KCNA1

Professionals

Clinical features
•    Early infantile epileptic encephalopathy, characterized by the onset of tonic spasms within the first 3 months of life that can be generalized or lateralized, independent of the sleep cycle, and that can occur hundreds of times per day, leading to psychomotor impairment and death.

•    Episodic ataxia type 1 (EA1) is a frequent form of hereditary episodic ataxia characterized by brief episodes of ataxia, neuromyotonia, and continuous interictal myokymia. The estimated prevalence of EA2 is approximately 1:500,000.

•    Hereditary continuous muscle fiber activity is a rare, non-dystrophic myopathy characterized by generalized myokymia and increased muscle tone associated with delayed motor milestones, leg stiffness, spastic gait, hyperreflexia and Babinski sign. Symptoms may be worsened by febrile illness or anesthesia.

•    Isolated autosomal dominant hypomagnesemia, Glaudemans type (IADHG) is a form of familial primary hypomagnesemia characterized by low serum magnesium (Mg) values but normal urinary Mg values. The typical clinical features are recurrent muscle cramps, episodes of tetany, tremor, and muscle weakness, especially in distal limbs. The disease is potentially fatal.

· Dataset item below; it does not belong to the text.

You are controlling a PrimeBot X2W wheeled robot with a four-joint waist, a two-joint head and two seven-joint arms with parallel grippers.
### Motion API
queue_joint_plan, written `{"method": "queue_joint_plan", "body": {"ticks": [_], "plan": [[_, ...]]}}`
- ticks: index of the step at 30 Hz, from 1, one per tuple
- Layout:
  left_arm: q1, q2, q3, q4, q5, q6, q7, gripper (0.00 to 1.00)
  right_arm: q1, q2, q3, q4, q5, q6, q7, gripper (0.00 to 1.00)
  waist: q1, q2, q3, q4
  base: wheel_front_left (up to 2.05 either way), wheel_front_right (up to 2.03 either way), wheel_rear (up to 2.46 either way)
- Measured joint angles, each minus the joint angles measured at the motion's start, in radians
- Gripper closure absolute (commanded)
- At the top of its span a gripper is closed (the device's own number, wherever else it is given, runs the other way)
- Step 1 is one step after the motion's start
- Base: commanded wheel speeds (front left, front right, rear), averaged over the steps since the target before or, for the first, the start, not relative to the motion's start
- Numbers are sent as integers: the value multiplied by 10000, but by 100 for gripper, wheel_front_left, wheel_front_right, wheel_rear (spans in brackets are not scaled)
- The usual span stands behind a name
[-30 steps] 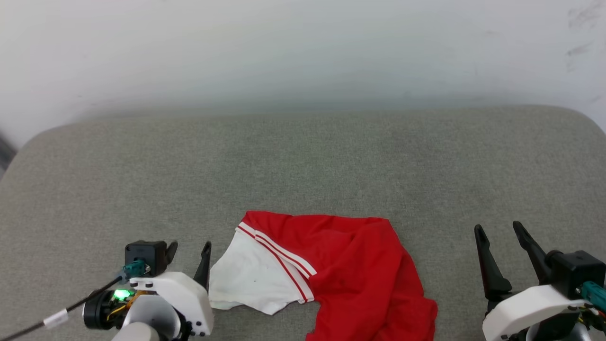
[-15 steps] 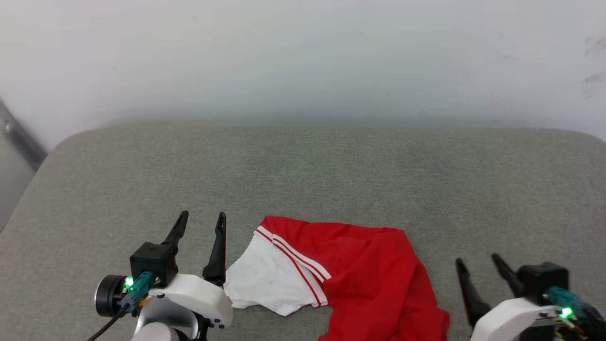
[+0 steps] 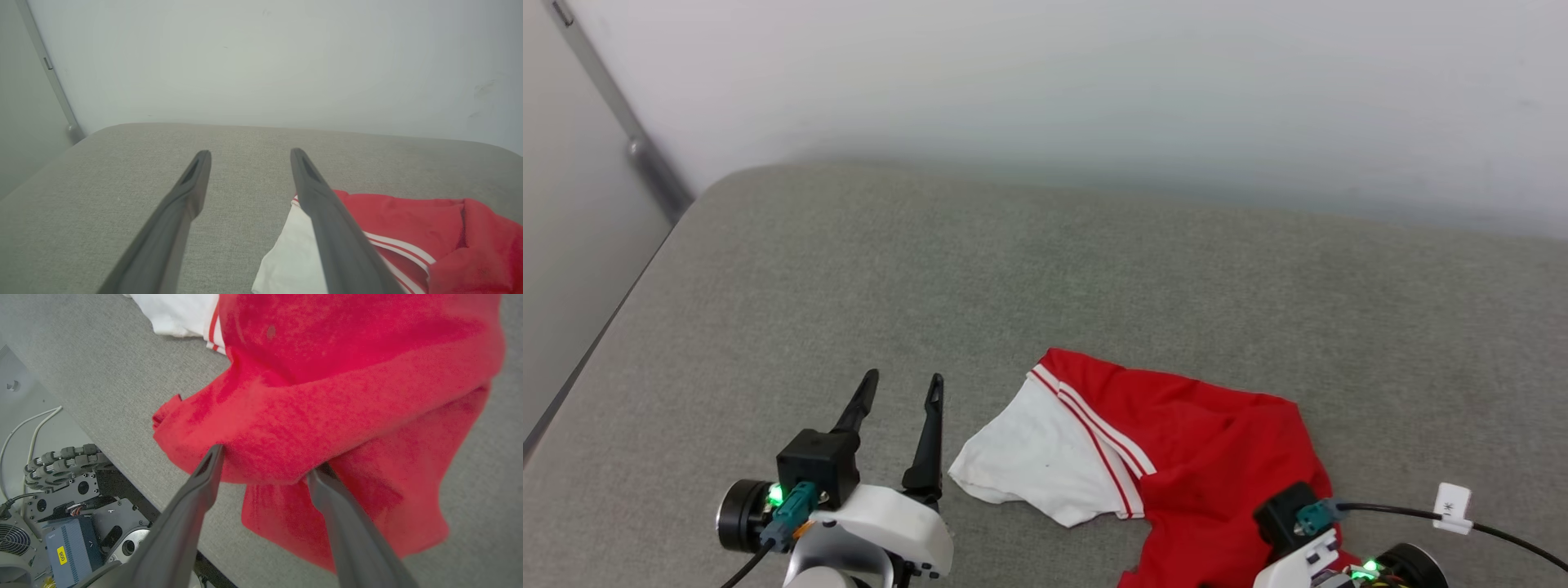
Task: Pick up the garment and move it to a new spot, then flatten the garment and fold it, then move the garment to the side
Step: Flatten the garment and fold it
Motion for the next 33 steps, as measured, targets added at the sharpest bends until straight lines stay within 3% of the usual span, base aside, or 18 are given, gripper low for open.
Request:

•    Paroxysmal kinesigenic dyskinesia (PKD) is a form of paroxysmal dyskinesia, characterized by recurrent brief involuntary hyperkinesia’s, such as choreoathetosis, ballism, athetosis or dystonia, triggered by sudden movements.

Inheritance
KCNA1 is inherited in an autosomal dominant manner. However, an autosomal recessive mode of inheritance for a pathogenic loss-of-function homozygous variant (p.Val368Leu) has been recently reported.